Magellan’s flagship global equities portfolio saw the biggest decline in funds under management, dropping from $18.6 billion in August to $15.3 billion in September.
Ler said institutional outflows were “disappointingly high” – with a fall from $21.5 billion in funds under management in August to $18.8 billion in September – but that retail outflows were less than he expected. Retail funds under management fell from $17.5 billion to $16.2 billion.
Managing director of activist fund Sandon Capital, Gabriel Radzyminski, who has pushed for Magellan to return capital to shareholders, said he wasn’t concerned about the impact of sharemarket movements on the company’s latest results, but said the continued outflows were concerning.

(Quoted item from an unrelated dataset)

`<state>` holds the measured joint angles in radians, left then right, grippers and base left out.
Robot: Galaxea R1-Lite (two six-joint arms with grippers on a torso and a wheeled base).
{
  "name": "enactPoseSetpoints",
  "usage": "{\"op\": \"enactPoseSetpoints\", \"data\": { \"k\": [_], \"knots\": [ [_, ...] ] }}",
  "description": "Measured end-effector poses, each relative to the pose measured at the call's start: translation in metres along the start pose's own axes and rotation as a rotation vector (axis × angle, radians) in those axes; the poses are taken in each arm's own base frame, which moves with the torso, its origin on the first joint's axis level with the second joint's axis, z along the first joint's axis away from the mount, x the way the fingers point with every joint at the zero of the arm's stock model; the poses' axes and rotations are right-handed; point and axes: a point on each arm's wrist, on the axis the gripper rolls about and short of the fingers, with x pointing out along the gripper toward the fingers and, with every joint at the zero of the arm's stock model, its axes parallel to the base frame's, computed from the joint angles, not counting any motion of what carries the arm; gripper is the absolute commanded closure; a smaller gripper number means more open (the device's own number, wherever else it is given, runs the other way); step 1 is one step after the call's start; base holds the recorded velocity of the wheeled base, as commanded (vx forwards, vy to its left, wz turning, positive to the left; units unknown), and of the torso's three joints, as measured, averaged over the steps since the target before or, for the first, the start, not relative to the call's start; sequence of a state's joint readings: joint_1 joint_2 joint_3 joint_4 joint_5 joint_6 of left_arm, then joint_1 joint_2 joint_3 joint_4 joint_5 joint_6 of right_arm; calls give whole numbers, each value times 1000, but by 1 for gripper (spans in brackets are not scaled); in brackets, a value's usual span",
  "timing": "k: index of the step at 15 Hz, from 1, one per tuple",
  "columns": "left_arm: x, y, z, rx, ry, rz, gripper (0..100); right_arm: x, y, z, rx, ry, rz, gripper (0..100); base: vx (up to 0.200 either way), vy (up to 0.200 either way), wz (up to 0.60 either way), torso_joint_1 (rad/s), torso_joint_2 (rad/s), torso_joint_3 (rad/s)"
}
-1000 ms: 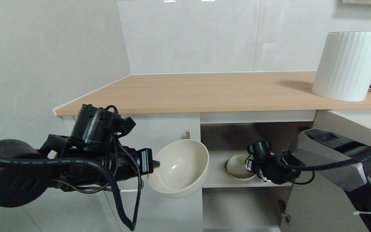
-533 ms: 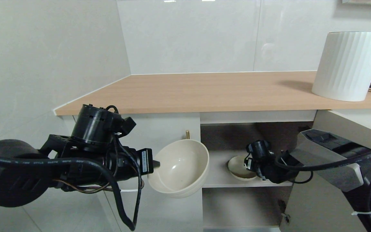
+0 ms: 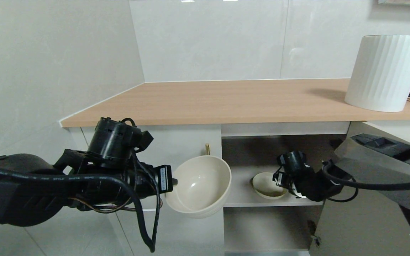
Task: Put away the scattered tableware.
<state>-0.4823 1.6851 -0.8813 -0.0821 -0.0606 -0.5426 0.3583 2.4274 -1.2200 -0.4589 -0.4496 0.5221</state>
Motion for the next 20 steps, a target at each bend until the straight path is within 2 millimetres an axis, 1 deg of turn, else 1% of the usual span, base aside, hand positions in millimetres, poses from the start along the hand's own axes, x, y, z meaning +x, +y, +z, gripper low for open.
{"op": "enactPoseSetpoints", "data": {
  "k": [2, 4, 8, 10, 11, 12, 13, 14, 17, 20],
  "knots": [
    [9, -4, -3, 28, 3, 39, 100, -36, -1, 11, -10, 14, 61, 0, 0, 0, 0, 0, 0, 0],
    [21, -8, -10, 74, 16, 87, 100, -79, -3, 22, -38, 51, 111, 0, 0, 0, 0, 0, 0, 0],
    [54, -22, -32, 178, 91, 251, 100, -177, -7, 45, -96, 154, 304, 0, 0, 0, 0, 0, 0, 0],
    [63, -32, -41, 216, 120, 246, 100, -224, -7, 40, -167, 239, 419, 0, 0, 0, 0, 0, 0, 0],
    [66, -34, -44, 225, 130, 245, 100, -243, -6, 36, -201, 268, 472, 0, 0, 0, 0, 0, 0, 0],
    [67, -35, -45, 236, 133, 243, 100, -254, -5, 34, -219, 272, 501, 0, 0, 0, 0, 0, 0, 0],
    [67, -37, -46, 247, 135, 239, 100, -262, -2, 27, -251, 287, 523, 0, 0, 0, 0, 0, 0, 0],
    [66, -39, -47, 255, 134, 232, 100, -264, 1, 22, -279, 301, 532, 0, 0, 0, 0, 0, 0, 0],
    [59, -44, -47, 263, 119, 213, 100, -253, 13, 1, -344, 362, 514, 0, 0, 0, 0, 0, 0, 0],
    [52, -49, -49, 272, 110, 192, 100, -242, 22, -13, -372, 395, 498, 0, 0, 0, 0, 0, 0, 0]
  ]
}}
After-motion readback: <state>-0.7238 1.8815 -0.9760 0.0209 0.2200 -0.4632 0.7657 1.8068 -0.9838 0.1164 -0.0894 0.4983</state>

“Funds under management can rise and fall with markets, but David George, the new CEO, has been in the role for over a year, and the outflows from retail and institutional investors are continuing to hit Magellan,” he said.
Radzyminski said he still stood by the need for Magellan to return capital to shareholders, but that the company also needed a clear commitment to cutting costs.
“Magellan has not bought back its shares since December last year,” he said. “If the company and board sees its shares are cheap, why would they not want to buy them back? They’ve revised down their cost guidance, but with fund outflows continuing, there’s got to be a further commitment to cost-cutting.”
Radzyminski said Magellan’s target to return funds under management to $100 billion by 2027 was “delusional”, and that pursuing acquisitions was not a viable solution.
“Companies can grow through a combination of organic or inorganic growth but if you look at Perpetual, they’ve grown from acquisitions, but their share price hasn’t necessarily recovered,” he said. “Our internal scenario is that Magellan’s funds under management will continue to decline while they pursue their current strategy,” he said.